■ Task goal ■
Read the records below. Copy each line where the string "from" occurs.

■ Items listed in a dataset ■
------------------------------------------------

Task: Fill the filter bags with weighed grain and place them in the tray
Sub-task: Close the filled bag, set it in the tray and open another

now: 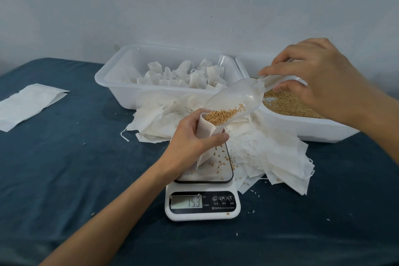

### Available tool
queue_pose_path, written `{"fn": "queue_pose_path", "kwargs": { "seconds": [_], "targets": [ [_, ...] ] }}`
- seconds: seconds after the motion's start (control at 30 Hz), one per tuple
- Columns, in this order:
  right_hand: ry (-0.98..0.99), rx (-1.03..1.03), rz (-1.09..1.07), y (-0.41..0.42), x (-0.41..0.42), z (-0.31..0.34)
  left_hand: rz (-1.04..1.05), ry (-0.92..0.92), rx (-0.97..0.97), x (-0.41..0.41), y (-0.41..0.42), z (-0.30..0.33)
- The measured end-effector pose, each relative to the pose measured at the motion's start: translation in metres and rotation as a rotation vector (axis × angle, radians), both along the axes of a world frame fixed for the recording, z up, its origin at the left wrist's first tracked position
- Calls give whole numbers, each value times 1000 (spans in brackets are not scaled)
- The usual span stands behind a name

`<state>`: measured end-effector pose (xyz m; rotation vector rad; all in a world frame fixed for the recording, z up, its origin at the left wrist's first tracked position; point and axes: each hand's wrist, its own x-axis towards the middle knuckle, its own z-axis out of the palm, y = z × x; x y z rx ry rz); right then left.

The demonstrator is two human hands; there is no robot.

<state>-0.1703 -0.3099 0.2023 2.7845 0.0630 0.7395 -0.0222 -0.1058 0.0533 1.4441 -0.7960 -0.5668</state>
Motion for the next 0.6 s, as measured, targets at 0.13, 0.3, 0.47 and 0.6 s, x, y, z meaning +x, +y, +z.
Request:
{"fn": "queue_pose_path", "kwargs": {
  "seconds": [0.13,0.3,0.47,0.6],
  "targets": [
    [-7,-5,5,0,1,0,-10,-16,-14,-1,1,2],
    [-5,-16,5,0,0,0,-19,-6,-40,-1,0,2],
    [-9,-5,8,0,0,-1,-22,14,-49,-1,1,3],
    [-10,-6,6,1,1,0,-25,35,-55,-3,1,5]
  ]
}}
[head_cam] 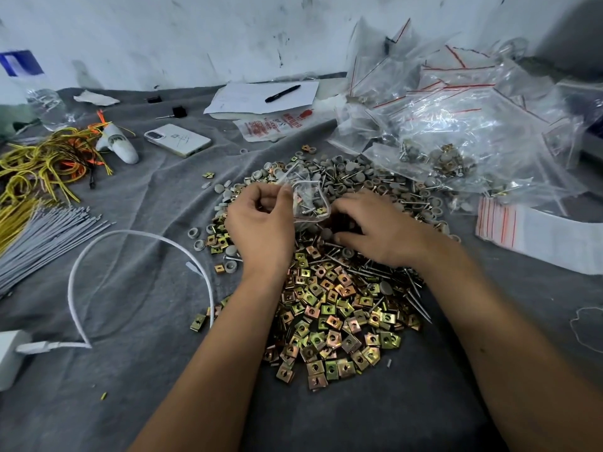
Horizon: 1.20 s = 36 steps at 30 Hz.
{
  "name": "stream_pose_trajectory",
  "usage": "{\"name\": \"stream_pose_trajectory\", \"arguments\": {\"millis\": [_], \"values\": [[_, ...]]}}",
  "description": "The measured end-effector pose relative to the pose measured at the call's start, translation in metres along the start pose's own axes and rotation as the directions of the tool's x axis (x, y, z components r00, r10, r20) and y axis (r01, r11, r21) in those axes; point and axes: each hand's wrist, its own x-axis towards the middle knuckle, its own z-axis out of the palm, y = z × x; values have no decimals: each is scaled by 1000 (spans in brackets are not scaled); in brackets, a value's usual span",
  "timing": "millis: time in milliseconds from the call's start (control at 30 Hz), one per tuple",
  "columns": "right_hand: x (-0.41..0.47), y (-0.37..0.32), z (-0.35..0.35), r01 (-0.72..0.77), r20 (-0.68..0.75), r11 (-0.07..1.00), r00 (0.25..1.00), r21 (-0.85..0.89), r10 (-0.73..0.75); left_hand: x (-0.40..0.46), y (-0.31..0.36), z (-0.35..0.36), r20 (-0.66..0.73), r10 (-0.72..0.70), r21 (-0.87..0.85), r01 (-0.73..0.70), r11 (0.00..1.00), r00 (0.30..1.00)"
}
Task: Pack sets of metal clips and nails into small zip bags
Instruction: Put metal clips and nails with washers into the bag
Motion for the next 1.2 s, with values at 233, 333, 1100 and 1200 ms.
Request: {"name": "stream_pose_trajectory", "arguments": {"millis": [233,333,1100,1200], "values": [[-1,-5,6,76,-97,988,993,132,-64,2,-2,-2,-27,-5,-18,5,1000,1000],[-1,-1,3,67,-175,978,984,196,-32,2,-2,-2,-39,-13,-23,12,1000,999],[3,-10,2,4,8,998,1000,-63,-4,0,3,-1,-54,-24,-15,23,1000,998],[3,-14,2,10,35,999,999,-40,-9,0,3,-2,-48,-19,-7,19,1000,999]]}}
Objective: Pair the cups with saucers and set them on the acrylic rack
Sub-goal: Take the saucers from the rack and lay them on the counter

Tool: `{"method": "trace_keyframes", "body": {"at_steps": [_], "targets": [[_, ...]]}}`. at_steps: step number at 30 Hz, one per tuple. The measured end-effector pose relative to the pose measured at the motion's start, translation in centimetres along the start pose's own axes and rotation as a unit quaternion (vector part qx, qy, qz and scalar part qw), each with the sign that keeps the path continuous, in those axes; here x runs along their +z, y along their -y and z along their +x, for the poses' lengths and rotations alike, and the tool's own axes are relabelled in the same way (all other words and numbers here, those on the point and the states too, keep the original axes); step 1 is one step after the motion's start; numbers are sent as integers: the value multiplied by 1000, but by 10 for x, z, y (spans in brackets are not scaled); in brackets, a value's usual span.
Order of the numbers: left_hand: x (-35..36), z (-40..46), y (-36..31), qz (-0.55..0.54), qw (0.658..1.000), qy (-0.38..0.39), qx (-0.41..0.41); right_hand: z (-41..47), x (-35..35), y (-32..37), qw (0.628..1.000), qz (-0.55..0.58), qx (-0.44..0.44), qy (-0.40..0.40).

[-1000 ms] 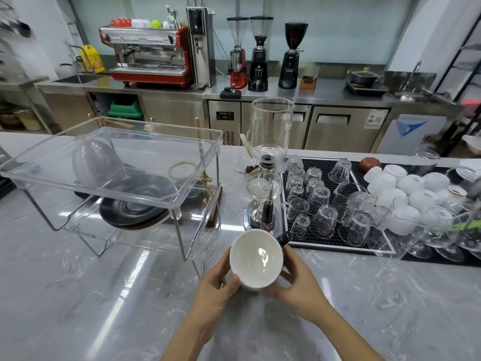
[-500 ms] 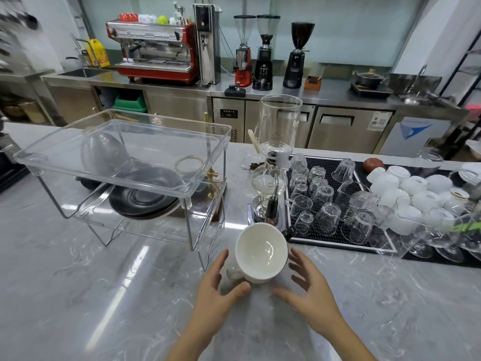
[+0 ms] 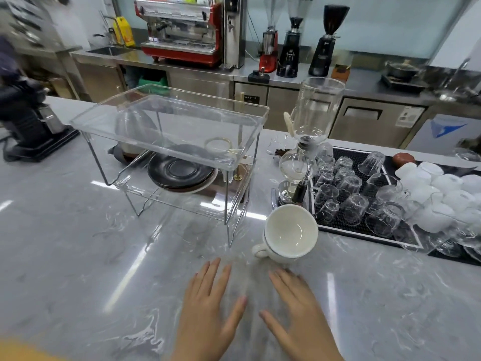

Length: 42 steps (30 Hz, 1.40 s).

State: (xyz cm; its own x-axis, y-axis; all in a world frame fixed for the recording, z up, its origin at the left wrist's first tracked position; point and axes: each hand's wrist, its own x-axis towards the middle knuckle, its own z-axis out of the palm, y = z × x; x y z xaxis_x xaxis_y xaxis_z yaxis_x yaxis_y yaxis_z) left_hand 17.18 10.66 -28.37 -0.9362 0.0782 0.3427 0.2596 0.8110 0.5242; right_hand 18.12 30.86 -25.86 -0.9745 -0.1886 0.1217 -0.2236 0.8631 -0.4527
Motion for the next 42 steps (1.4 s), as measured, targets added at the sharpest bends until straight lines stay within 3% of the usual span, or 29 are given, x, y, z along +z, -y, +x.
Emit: {"method": "trace_keyframes", "body": {"at_steps": [4, 11, 25, 33, 40, 42], "targets": [[-22, -9, 19, 10, 999, 0, -33, 8, 11, 26, 999, -29, -42, 0], [-65, -10, 56, -31, 995, -44, -86, 28, 30, 85, 998, 20, -64, -4], [-127, 78, 107, -31, 996, -71, -44, 126, 38, 164, 992, 82, -70, -60], [-141, 157, 113, -59, 996, -62, 1, 192, 14, 179, 991, 101, 3, -90], [-128, 217, 114, -173, 983, -54, -14, 241, 13, 174, 970, 184, 106, -117], [-123, 227, 114, -226, 970, -65, -63, 252, 15, 173, 959, 216, 136, -120]]}}
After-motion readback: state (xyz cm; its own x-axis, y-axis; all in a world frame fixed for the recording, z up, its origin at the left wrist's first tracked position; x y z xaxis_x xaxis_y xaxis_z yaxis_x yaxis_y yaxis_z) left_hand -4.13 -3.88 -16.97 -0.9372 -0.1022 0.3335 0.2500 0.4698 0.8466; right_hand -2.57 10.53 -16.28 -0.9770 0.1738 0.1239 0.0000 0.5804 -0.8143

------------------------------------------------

■ Written response ■
  "timing": "millis: time in milliseconds from the call's start (control at 30 Hz), one per tuple",
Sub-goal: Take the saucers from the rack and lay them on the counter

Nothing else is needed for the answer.